What to produce: A single stretch of the material below is to be transcribed exactly, starting at the line with "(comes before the" and ending after the line with "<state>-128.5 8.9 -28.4".

Raw data:
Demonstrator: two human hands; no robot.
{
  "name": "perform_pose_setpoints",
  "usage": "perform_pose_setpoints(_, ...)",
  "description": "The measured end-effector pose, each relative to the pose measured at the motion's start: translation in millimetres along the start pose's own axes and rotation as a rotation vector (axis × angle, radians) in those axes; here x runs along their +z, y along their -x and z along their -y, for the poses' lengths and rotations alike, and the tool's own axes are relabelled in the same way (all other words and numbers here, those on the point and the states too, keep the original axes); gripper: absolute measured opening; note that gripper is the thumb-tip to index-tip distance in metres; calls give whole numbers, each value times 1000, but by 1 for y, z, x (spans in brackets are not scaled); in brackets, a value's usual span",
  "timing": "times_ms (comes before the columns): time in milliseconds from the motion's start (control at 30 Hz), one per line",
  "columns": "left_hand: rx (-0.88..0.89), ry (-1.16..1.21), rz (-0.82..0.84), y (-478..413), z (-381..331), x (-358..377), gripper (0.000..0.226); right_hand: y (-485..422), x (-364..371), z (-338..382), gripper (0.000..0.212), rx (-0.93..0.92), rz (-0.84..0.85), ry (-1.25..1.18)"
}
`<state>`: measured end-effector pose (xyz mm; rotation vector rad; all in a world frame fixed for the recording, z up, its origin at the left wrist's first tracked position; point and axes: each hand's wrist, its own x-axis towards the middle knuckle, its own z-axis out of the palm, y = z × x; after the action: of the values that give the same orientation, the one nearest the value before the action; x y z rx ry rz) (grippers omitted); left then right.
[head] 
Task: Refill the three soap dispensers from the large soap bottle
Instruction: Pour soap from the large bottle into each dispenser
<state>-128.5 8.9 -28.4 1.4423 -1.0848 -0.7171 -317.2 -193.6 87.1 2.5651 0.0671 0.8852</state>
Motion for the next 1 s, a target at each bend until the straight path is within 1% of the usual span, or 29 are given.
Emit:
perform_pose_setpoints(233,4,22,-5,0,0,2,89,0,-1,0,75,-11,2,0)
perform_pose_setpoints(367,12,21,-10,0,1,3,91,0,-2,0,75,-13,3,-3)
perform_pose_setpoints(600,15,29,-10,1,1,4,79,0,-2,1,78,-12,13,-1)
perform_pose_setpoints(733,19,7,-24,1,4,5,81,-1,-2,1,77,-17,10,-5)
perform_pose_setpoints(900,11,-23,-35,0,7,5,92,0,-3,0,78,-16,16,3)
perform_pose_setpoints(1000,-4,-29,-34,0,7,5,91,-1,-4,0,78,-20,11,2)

Solution to the exercise:
  "timing": "times_ms (comes before the columns): time in milliseconds from the motion's start (control at 30 Hz), one per line",
  "columns": "left_hand: rx (-0.88..0.89), ry (-1.16..1.21), rz (-0.82..0.84), y (-478..413), z (-381..331), x (-358..377), gripper (0.000..0.226); right_hand: y (-485..422), x (-364..371), z (-338..382), gripper (0.000..0.212), rx (-0.93..0.92), rz (-0.84..0.85), ry (-1.25..1.18)"
}
`<state>`: measured end-effector pose (xyz mm; rotation vector rad; all in a world frame fixed for the recording, z up, its origin at the left wrist's first tracked position; point and axes: each hand's wrist, its own x-axis towards the middle knuckle, its own z-axis out of the palm, y = z × x; after the action: of the values that give the same orientation, the one nearest the value before the action; x y z rx ry rz) (grippers omitted); left then right.
[head] 
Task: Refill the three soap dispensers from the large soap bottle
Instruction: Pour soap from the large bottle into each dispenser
<state>-128.5 8.9 -28.4 1.4423 -1.0848 -0.7171 -317.2 -193.6 87.1 2.5651 0.0671 0.8852</state>

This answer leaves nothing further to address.